Everyday anxiety tends to build gradually and can simmer for hours, days, or longer. A panic attack is a different experience entirely. Panic attacks strike suddenly, without warning, and symptoms peak within minutes. During one, you might feel a pounding heart, chest pain, difficulty breathing, nausea, dizziness, and numbness or tingling all at once. Many people describe it as feeling like they’re having a heart attack or losing control of their body. After the attack passes, you’re often left feeling drained and worn out.

The key distinction is intensity and timing. Anxiety is a slow burn that colors your whole day. A panic attack is a sharp spike that overwhelms you for a short period and then fades, though the fear of having another one can itself become a source of ongoing anxiety.

When Anxiety Becomes a Clinical Condition

Everyone feels anxious sometimes, but generalized anxiety disorder is diagnosed when worry persists on most days for at least six months and is difficult to manage. Along with that persistent worry, adults typically experience at least three of these symptoms: feeling restless or on edge, tiring easily, trouble concentrating, irritability, muscle tension, and sleep difficulties. The distinction between normal worry and a disorder comes down to duration, intensity, and how much it interferes with your daily life.
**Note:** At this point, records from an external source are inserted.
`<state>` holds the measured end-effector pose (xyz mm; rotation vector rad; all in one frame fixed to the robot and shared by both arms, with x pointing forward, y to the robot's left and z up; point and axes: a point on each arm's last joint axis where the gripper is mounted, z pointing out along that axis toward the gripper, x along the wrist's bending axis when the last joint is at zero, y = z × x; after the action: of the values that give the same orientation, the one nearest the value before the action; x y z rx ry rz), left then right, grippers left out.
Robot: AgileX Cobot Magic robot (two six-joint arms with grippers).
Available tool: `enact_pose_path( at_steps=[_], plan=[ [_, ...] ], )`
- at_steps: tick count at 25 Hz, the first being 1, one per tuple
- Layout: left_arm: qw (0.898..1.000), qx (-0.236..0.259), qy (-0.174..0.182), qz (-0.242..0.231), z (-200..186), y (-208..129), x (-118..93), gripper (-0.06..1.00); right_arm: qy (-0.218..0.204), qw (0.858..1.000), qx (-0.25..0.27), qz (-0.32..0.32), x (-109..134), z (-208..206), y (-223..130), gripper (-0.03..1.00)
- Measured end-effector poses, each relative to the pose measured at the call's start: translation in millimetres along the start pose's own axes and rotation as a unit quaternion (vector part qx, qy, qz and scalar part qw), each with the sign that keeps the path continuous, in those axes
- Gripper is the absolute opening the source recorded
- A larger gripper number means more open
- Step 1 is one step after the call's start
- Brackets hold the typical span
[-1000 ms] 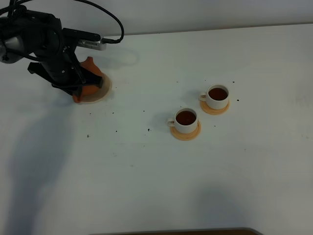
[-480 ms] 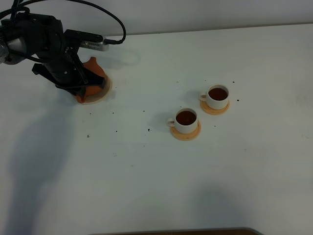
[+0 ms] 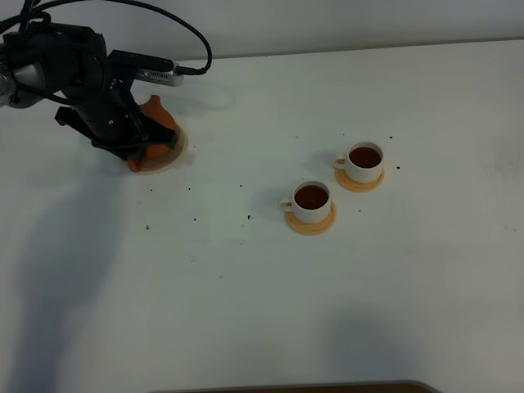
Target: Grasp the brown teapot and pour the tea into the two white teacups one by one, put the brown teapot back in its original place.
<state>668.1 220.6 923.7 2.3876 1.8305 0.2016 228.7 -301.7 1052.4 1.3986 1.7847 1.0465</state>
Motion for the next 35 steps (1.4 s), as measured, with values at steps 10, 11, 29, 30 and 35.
enact_pose_path(
  at_steps=[10,11,29,30,35],
  plan=[
    [1.000,0.017,0.000,0.002,-24,-2,0,0.43,0.000,1.000,0.000,0.000,0,0,0,0.24],
    [1.000,0.026,0.001,0.003,-28,-4,0,0.43,0.000,1.000,0.000,0.000,0,0,0,0.24],
    [0.995,0.085,-0.046,-0.015,-142,-100,-13,0.37,0.000,1.000,0.000,0.000,0,0,0,0.24],
    [0.995,0.090,-0.046,-0.017,-144,-112,-14,0.36,0.000,1.000,0.000,0.000,0,0,0,0.24],
    [0.993,0.105,-0.045,-0.038,-153,-173,-18,0.36,0.000,1.000,0.000,0.000,0,0,0,0.24]
  ],
)
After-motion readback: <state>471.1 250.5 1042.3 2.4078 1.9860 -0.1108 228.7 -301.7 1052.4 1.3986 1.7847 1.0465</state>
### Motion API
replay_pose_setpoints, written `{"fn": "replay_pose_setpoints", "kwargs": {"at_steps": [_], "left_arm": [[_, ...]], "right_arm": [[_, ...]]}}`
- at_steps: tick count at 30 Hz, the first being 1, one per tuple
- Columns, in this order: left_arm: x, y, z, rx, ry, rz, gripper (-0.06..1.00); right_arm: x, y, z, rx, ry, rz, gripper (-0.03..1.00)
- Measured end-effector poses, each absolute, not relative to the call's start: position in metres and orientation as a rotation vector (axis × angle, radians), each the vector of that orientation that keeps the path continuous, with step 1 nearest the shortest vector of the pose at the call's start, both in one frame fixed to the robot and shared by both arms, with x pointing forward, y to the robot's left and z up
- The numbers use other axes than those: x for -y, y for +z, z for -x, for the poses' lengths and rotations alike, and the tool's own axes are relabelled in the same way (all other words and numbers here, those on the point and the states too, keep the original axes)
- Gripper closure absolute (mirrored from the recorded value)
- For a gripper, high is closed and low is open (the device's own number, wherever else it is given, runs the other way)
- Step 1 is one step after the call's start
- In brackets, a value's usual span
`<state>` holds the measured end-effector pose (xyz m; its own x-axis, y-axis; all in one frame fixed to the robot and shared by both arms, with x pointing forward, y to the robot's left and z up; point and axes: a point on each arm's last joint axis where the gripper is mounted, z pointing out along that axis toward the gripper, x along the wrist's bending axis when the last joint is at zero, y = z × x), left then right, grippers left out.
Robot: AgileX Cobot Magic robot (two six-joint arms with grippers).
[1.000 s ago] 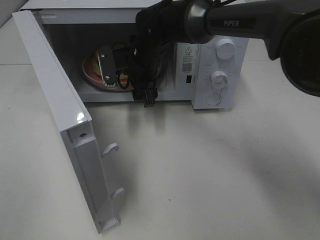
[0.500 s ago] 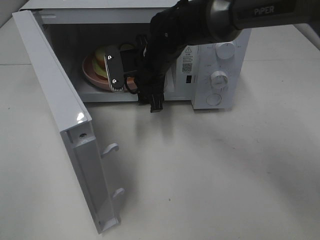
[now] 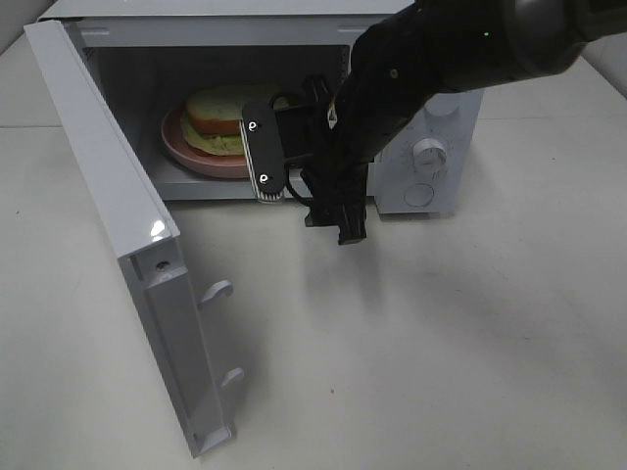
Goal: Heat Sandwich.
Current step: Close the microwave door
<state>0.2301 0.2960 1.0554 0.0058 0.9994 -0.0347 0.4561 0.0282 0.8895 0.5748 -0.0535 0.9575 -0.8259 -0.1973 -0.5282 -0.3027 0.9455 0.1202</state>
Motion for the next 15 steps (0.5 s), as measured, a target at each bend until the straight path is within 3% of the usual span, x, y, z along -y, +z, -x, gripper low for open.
{"fn": "replay_pose_setpoints", "kwargs": {"at_steps": [15], "left_arm": [[-0.296,1.055,-0.23,-1.552,0.912,-1.528,-0.02]], "right_arm": [[0.093,0.977,-0.518,-2.596,0.307,0.247,0.21]]}}
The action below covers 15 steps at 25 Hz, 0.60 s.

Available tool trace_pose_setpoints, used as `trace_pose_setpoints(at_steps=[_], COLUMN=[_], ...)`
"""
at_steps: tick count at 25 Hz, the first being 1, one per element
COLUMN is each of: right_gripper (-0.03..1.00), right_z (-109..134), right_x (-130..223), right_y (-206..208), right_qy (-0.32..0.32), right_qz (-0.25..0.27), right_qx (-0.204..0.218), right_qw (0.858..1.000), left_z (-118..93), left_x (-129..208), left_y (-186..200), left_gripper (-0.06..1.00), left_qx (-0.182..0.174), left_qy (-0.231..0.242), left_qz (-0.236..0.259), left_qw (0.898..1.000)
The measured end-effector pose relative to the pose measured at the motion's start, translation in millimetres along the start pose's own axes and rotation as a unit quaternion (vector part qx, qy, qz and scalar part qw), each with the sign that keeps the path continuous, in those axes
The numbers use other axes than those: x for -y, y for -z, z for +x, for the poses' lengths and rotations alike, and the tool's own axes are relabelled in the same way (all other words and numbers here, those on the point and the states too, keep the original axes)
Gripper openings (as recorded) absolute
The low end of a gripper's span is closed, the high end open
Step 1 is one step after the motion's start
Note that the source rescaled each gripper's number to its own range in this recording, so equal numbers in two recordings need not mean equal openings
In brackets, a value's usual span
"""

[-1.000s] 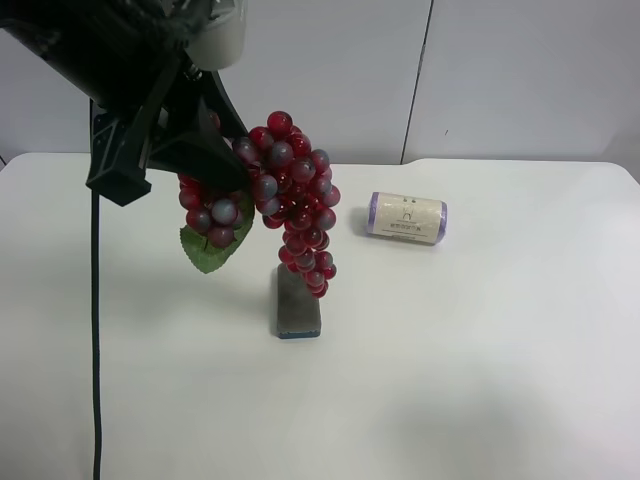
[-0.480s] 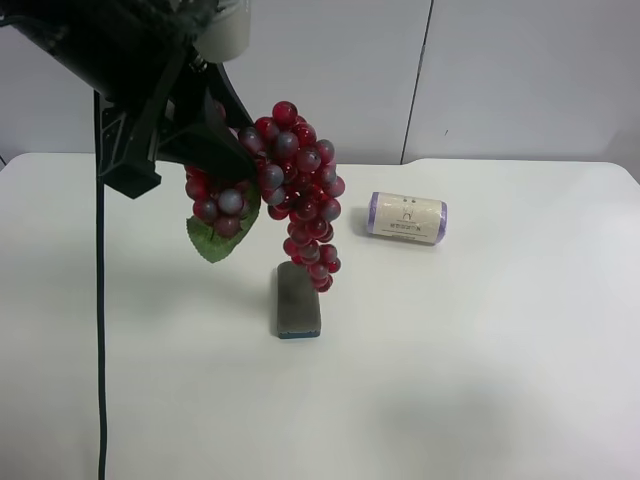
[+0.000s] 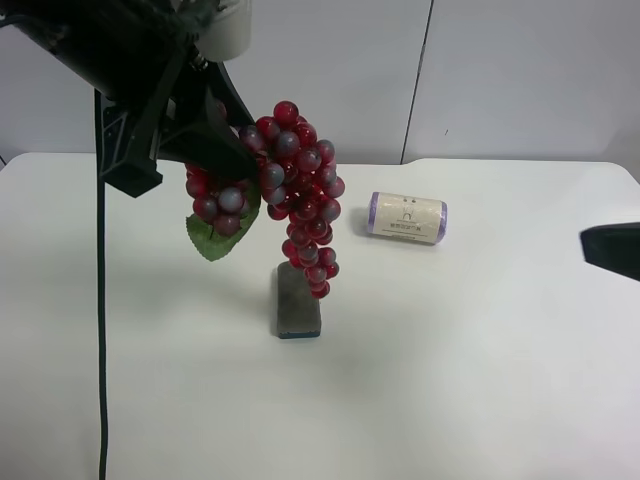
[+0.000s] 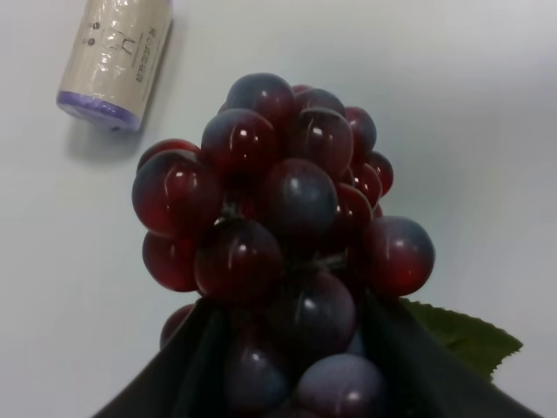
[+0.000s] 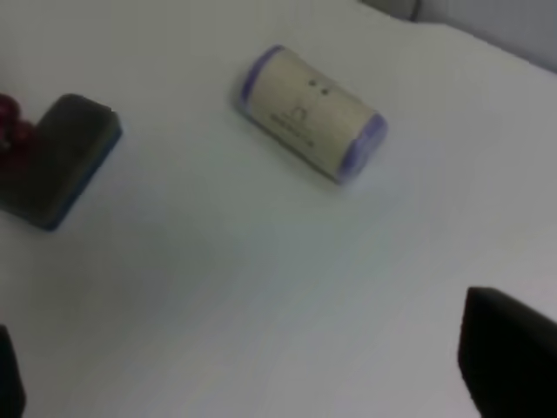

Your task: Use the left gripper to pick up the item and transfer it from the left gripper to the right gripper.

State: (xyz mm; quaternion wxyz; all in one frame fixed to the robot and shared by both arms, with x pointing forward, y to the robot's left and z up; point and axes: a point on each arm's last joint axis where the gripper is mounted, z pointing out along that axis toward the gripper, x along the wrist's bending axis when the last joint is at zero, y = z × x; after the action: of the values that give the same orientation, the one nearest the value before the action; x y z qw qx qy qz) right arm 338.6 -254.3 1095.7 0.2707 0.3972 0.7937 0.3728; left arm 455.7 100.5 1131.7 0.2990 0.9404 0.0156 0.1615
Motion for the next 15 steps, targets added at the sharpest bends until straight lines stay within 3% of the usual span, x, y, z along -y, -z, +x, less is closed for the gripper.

Anxiety disorders are more common in women (23.4%) than in men (14.3%), though they affect people of all ages and backgrounds.

What Chronic Anxiety Does Over Time

When anxiety stays elevated for months or years, the constant exposure to stress hormones takes a measurable toll on the body. Prolonged activation of the stress response disrupts nearly every major system. Over time, this raises the risk for heart disease, high blood pressure, and stroke. It contributes to chronic headaches, persistent muscle pain, digestive problems, and significant weight changes. Memory and focus can decline. Depression frequently develops alongside untreated anxiety, and sleep problems tend to worsen rather than improve on their own.

This is why anxiety isn’t just uncomfortable in the moment. The feelings it produces, both physical and mental, are signals that your nervous system is working overtime. Recognizing what those signals actually are is the first step toward finding ways to bring them back under control.